◆ **EXERCISE BRIEF**:
Starting at the top of the entries, restate word for word each line up to and including the one with "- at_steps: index".
DATA RECORDS Block Start
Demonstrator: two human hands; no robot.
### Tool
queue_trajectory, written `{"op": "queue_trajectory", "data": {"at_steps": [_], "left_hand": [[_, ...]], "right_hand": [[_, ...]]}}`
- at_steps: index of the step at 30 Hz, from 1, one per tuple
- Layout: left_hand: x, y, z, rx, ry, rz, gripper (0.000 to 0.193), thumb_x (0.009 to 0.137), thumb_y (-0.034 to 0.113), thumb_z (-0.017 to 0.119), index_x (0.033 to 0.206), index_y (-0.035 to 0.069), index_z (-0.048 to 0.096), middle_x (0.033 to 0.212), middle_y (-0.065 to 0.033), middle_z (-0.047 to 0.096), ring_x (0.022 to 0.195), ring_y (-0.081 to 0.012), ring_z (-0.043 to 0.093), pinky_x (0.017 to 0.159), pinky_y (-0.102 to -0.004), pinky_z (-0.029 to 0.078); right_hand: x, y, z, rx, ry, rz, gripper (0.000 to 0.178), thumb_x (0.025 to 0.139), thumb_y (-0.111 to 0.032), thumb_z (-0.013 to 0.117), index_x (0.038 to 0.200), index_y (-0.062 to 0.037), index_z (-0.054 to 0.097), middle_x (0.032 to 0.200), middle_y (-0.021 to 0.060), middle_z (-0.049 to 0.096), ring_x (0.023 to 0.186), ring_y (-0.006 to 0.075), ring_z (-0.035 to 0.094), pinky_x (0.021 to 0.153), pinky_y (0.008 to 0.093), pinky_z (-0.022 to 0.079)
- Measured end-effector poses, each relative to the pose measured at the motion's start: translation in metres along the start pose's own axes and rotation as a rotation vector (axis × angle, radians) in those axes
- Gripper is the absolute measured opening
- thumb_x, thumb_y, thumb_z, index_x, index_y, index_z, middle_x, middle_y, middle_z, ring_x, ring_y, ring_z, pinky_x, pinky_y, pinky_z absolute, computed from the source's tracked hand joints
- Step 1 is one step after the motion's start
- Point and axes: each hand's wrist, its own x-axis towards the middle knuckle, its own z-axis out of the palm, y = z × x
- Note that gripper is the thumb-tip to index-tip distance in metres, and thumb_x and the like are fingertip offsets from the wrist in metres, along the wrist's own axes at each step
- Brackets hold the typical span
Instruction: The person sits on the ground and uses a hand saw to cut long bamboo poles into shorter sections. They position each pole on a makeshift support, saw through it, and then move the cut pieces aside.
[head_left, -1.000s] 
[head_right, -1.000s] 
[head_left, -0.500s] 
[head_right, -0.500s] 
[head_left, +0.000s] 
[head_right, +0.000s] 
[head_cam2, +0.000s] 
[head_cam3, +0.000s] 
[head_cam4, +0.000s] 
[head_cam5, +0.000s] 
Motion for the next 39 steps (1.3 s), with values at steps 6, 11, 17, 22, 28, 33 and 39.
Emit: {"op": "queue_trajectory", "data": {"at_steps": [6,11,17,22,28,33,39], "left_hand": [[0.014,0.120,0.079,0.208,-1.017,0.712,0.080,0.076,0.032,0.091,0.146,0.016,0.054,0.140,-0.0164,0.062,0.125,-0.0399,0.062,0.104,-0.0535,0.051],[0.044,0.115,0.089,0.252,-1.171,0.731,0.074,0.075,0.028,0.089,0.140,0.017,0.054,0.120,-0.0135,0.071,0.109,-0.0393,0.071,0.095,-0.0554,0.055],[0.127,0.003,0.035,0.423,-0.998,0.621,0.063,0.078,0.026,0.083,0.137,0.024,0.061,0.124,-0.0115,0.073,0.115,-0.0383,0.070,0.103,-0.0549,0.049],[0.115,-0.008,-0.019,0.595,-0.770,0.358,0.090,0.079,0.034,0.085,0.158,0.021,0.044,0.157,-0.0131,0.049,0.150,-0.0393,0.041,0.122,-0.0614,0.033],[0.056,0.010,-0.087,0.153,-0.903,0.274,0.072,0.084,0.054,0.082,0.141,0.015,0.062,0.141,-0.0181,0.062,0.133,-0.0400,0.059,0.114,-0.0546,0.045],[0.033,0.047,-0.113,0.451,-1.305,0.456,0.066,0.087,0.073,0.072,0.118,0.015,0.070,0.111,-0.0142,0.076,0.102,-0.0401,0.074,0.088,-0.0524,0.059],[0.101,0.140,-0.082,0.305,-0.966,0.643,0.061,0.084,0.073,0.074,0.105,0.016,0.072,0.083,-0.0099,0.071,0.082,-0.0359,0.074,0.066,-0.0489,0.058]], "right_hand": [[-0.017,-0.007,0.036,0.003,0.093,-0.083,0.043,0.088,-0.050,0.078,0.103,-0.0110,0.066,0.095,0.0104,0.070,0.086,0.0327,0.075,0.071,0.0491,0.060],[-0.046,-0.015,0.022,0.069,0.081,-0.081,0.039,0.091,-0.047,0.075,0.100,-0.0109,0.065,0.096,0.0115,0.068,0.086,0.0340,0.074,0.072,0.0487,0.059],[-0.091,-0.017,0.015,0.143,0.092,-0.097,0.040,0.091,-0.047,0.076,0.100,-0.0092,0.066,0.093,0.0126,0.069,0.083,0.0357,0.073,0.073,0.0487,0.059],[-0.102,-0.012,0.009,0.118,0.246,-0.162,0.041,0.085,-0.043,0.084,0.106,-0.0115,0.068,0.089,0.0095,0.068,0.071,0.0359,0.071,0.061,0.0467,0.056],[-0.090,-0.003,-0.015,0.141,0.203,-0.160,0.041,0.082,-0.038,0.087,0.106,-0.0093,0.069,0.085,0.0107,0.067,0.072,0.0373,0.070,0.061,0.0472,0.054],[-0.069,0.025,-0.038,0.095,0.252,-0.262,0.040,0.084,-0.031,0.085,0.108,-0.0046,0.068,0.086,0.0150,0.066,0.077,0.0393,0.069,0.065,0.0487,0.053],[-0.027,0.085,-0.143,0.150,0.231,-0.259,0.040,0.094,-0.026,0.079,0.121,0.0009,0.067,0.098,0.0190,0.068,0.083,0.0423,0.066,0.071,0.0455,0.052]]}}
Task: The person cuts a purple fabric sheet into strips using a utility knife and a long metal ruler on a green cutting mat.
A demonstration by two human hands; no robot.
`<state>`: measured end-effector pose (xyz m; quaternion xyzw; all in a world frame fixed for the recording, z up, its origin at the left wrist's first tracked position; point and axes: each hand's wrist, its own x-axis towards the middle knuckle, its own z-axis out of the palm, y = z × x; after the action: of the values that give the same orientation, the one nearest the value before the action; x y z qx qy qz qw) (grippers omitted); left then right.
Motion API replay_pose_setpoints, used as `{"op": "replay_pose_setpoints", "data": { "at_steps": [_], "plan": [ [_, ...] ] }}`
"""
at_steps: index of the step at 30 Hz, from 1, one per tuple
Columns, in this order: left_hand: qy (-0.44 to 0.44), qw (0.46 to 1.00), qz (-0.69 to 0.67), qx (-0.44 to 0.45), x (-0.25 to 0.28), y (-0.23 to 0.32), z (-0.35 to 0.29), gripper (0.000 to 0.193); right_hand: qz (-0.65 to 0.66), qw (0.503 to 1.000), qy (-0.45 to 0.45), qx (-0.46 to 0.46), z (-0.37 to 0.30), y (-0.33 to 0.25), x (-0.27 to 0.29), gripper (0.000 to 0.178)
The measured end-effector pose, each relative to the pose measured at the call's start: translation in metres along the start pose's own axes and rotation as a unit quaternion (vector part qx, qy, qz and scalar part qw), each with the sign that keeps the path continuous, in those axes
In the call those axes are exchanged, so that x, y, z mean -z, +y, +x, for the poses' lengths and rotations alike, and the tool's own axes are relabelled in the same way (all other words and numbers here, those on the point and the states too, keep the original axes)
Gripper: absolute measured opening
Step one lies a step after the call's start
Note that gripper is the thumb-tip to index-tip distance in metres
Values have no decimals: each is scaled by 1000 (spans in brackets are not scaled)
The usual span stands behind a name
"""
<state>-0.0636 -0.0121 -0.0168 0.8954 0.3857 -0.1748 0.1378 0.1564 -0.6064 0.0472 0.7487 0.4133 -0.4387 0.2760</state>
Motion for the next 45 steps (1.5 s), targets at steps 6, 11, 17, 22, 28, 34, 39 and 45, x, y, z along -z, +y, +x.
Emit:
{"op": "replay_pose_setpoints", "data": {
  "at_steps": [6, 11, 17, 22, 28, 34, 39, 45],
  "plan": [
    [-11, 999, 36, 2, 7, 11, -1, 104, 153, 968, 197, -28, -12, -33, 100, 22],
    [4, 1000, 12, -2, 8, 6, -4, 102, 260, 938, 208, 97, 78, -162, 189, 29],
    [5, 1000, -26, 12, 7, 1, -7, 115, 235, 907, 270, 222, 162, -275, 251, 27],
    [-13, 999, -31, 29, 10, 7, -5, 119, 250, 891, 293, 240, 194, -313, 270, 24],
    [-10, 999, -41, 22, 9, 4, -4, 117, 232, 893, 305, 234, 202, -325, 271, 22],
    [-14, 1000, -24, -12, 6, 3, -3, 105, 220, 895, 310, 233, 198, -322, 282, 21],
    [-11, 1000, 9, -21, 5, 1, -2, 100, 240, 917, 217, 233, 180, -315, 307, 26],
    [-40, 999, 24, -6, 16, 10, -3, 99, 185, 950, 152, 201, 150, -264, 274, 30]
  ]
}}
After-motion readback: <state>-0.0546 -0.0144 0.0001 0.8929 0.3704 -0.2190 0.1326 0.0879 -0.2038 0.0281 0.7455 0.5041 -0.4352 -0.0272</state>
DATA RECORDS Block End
◆ **RESULT OF THIS TASK**:
Demonstrator: two human hands; no robot.
### Tool
queue_trajectory, written `{"op": "queue_trajectory", "data": {"at_steps": [_], "left_hand": [[_, ...]], "right_hand": [[_, ...]]}}`
- at_steps: index of the step at 30 Hz, from 1, one per tuple

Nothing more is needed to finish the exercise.